The Doctor stared up at the orbs disappearing into the sky. "A hundred places in the universe. Now everyone will know how to stop the Vade Mecum when they come."
"What will the Vade Mecum do? Are they still coming here?"
"No. They'll chase the entry pods in pursuit of their knowledge. They might catch some, but won't catch them all." He put his arms around his companions. "Somewhere out there, they'll suddenly know a little bit about Earth and the Ponds and how they stopped the Vade Mecum. Legends have to start somewhere, you know?"
"Like the tree of knowledge," Rory said.
"Oh, that would chap Friedrich a little bit, wouldn't it?" Amy joked. The Doctor and Rory looked at her. "Religion, you know? Do you think he'll be okay now?"
The Doctor stood outside the Nietzsche house. The door was open, chilly early-morning air swirling in to mix with the warmth from the hearth. But the Doctor never went inside. The air played with his hair as he stood out front, shuffling some dirt with the toe of his boot.
He could hear Elisabeth crying inside. The hope in his eyes is gone he heard her say. It's just gone.
Amy came out after a while with tears on her face and looked up at the Doctor. "Why?" was all she asked.
The Doctor regarded her sorrowfully, from beneath the shag of his hair. "He fell ill five weeks ago, Amy. He only stopped speaking three weeks ago, when the Vade Mecum came. I hoped maybe…" The Doctor shook his head. "We gave him good company, and a chance to see his sister again. Those are good things, right?" Amy sniffled and hugged the Doctor, wondering how he could bear to know Friedrich would return to this state and choose to save the world anyway.
Rory came out a few minutes later and took Amy back up the hill towards the Tardis. The Doctor looked in through the door for just a moment, at Elisabeth in her chair at her brother's bedside. He imagined her smile and the feel of her in his arms, then he began to pull the door shut.
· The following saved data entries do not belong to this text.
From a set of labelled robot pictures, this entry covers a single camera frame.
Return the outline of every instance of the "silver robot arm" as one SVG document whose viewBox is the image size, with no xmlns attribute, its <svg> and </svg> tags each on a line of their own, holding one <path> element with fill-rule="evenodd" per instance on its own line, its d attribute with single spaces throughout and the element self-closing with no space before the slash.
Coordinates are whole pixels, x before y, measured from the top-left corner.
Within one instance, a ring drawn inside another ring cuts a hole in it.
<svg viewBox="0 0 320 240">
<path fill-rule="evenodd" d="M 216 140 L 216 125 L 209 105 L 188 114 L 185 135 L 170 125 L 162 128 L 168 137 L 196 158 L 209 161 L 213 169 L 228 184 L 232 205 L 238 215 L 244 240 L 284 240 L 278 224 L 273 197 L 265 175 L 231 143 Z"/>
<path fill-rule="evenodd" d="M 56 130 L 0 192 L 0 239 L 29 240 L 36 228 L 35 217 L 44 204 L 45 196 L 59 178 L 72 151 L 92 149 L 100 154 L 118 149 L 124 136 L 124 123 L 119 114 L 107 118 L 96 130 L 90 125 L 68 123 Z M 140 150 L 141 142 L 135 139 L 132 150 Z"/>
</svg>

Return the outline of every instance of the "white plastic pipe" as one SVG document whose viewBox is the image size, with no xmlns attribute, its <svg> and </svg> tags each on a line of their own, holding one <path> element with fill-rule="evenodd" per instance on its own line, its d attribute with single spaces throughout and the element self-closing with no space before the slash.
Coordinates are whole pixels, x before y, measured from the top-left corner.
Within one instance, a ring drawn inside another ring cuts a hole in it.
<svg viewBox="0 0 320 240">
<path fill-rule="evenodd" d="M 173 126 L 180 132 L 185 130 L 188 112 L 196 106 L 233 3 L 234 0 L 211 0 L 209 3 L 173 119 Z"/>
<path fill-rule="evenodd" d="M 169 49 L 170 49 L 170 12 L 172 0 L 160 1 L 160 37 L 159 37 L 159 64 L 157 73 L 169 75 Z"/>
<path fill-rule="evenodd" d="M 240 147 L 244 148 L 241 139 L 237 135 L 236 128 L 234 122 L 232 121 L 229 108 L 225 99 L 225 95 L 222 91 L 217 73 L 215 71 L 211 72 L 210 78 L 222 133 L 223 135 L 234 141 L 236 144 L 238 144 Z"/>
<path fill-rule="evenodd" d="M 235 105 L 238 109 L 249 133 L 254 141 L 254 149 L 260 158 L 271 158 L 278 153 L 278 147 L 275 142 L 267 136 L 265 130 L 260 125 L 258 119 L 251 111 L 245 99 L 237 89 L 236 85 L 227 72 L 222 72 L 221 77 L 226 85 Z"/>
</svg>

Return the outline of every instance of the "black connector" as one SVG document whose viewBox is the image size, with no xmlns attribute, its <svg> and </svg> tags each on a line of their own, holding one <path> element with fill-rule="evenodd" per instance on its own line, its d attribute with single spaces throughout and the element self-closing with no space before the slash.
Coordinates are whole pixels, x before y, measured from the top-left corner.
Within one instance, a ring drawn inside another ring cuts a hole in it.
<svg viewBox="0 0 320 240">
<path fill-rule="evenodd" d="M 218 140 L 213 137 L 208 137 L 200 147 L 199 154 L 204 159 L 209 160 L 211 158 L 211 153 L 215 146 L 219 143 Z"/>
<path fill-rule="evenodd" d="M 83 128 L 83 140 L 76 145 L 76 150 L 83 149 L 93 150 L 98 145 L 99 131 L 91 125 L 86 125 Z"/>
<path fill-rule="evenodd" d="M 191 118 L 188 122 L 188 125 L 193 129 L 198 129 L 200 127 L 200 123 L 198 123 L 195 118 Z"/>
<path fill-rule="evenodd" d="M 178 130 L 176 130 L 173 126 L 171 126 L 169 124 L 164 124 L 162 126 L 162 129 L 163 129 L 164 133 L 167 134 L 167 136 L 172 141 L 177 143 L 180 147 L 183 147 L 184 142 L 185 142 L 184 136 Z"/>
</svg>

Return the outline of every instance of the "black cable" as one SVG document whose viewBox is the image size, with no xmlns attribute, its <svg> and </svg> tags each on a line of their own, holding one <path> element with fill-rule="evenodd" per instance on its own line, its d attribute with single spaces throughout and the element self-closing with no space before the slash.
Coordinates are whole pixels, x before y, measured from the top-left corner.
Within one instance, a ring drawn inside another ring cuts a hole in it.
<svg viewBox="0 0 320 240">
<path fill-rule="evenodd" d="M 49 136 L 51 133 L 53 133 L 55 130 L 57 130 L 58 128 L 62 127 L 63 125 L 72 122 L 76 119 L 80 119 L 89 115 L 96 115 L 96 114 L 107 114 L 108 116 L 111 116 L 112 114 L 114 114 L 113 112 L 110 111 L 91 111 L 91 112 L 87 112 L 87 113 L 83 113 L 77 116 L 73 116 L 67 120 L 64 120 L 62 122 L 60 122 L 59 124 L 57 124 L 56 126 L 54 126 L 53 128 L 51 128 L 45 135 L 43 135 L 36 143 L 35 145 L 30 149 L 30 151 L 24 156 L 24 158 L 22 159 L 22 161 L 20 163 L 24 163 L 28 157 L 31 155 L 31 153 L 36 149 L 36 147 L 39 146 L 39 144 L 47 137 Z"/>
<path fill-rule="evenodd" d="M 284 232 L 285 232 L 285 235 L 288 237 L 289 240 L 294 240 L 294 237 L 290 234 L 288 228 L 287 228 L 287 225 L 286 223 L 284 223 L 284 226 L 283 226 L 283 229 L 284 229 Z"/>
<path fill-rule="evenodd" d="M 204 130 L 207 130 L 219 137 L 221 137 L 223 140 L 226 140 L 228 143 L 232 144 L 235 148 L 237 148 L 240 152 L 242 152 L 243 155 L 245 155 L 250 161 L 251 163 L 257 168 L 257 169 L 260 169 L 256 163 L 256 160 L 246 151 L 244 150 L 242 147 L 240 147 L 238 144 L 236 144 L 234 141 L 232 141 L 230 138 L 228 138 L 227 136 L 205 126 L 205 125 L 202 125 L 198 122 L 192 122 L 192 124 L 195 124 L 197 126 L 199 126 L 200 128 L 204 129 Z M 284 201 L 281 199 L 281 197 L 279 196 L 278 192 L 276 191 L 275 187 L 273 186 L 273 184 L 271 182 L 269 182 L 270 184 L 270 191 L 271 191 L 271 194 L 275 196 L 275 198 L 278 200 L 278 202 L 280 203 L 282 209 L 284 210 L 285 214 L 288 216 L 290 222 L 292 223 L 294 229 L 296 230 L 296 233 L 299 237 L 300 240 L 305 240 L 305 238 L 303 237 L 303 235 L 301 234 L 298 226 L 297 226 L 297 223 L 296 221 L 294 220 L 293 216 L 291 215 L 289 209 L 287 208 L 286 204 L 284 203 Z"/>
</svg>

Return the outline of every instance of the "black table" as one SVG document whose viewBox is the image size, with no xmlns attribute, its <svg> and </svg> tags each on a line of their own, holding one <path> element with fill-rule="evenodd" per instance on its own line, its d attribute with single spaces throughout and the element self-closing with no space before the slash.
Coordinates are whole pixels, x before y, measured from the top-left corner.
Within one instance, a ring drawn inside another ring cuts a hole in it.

She glanced up and saw him just before the door shut between them, turning to follow his companions on to brighter spots in the universe.
"One more thing before we go," the Doctor said as he closed the Tardis door.
Rory was hugging Amy, her head on his shoulder as they attempted to process what had just happened. "Oh, God, please can we just put a lid on it for a day?" Rory pleaded.
"This is for you, Rory," the Doctor said and motioned him over to the viewfinder.
Rory sighed, recognizing the mental hospital grounds at Turin. "What am I supposed to see?"
The Doctor zoomed in with the viewfinder to where the man and horse statue once had stood, and the apple tree that still bloomed in its place. "I wanted to give them something to remember, since the tree is just a tree now."
Rory squinted, and there, just beyond the apple tree was a new statue, proud and caring, standing guard over the tree of knowledge. The statue had a high helmet, upper-body armor, a shield and sword in hand. The Centurion. The Roman. The Protector.
"I wanted them to remember, Rory." There were a few patients looking up at the statue, picking up petals from the apple tree, blooming even in the middle of winter. "I wanted them to remember, without a doubt, the morning they were saved by Rory the Roman."